# Cash tips are WAY down. How about you?



## Trafficat (Dec 19, 2016)

I've noticed lately that my cash tips have gone to almost nothing. I think maybe I got a cash tip once in the last two weeks.

I get in-app tips... like 1 in every 10 trips... but I used to get cash tips daily, and it was often $5 bills. Before in-app tipping I made better cash tips on Uber than combined tips on Lyft... Now the tips I make on Uber is just like Lyft. In-app tips are usually $1-2 on the rare times they show up.


----------



## NHDriver (Aug 6, 2017)

Trafficat said:


> I've noticed lately that my cash tips have gone to almost nothing. I think maybe I got a cash tip once in the last two weeks.
> 
> I get in-app tips... like 1 in every 10 trips... but I used to get cash tips daily, and it was often $5 bills. Before in-app tipping I made better cash tips on Uber than combined tips on Lyft... Now the tips I make on Uber is just like Lyft. In-app tips are usually $1-2 on the rare times they show up.

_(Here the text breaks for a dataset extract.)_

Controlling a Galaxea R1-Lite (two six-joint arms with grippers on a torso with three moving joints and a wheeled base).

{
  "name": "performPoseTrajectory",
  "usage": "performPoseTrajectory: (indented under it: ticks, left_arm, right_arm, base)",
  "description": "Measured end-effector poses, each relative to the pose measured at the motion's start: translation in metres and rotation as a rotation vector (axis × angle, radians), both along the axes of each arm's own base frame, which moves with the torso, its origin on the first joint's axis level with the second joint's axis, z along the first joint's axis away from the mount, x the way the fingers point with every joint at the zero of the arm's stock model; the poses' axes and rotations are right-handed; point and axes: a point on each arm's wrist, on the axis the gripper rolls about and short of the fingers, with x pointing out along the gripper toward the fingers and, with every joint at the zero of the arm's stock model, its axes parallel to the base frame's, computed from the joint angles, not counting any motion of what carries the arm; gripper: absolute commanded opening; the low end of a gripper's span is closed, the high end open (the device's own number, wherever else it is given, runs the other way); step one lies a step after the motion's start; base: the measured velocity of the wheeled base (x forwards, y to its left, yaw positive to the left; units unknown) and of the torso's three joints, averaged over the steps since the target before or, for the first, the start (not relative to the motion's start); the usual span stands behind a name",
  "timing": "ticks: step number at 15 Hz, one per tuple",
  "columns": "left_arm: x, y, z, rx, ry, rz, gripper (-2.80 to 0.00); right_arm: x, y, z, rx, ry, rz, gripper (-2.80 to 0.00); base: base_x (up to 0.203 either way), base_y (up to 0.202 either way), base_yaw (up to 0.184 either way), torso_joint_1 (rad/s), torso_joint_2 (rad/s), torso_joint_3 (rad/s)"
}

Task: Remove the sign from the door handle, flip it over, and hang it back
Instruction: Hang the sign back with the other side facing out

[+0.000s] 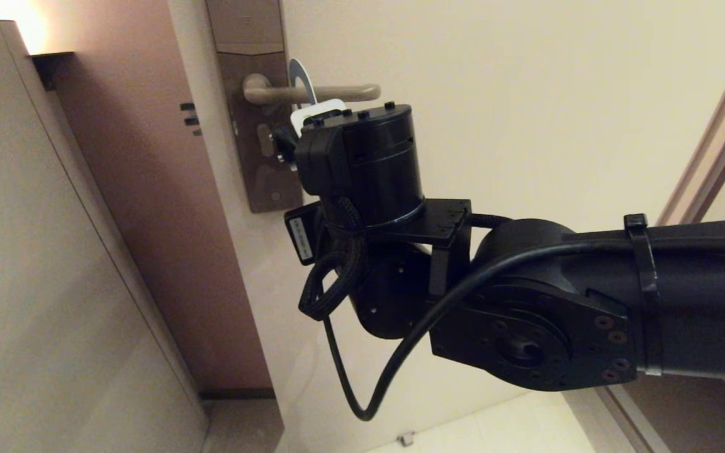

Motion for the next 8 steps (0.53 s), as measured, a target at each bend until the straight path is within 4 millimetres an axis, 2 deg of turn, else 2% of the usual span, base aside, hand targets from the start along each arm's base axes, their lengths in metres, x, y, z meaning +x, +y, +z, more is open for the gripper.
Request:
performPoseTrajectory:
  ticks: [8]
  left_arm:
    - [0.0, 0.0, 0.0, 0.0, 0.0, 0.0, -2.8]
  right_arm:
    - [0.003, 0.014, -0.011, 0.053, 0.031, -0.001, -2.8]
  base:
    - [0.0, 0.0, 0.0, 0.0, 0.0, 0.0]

It is streaky. One week I get 50% of my pax tipping me cash and In App. Next week hardly anybody. But cash tips are def down but more In App tips at my end. I actually get more Uber tips than Lyft right now. Oh wait cos I get 10 Uber requests for every 1 Lyft request. My bad!


----------



## sthriftybroke (Aug 23, 2017)

I got lucky last night. First three trips: $2,$3,$5. Then nothing the rest of the night.


----------



## jbk416 (May 27, 2017)

i get about 2 tips every 10 rides..... from 2 bucks to 5 bucks......ive gotten a 10 dollar tip once


----------



## ABC123DEF (Jun 9, 2015)

What's a tip?


----------



## mystic love (Jul 22, 2017)

$0 cash


----------



## Rsabcd (May 19, 2016)

Hit or miss for .same, same as always.

Last week, 138 in cash on 350 fares. 22 in app

The 2 prior weeks, i think i got 23 in cash (one was a 20 on a 160 ride) and 6 in app. Sat nigjt I did 79 on app and 86 in cash tips. 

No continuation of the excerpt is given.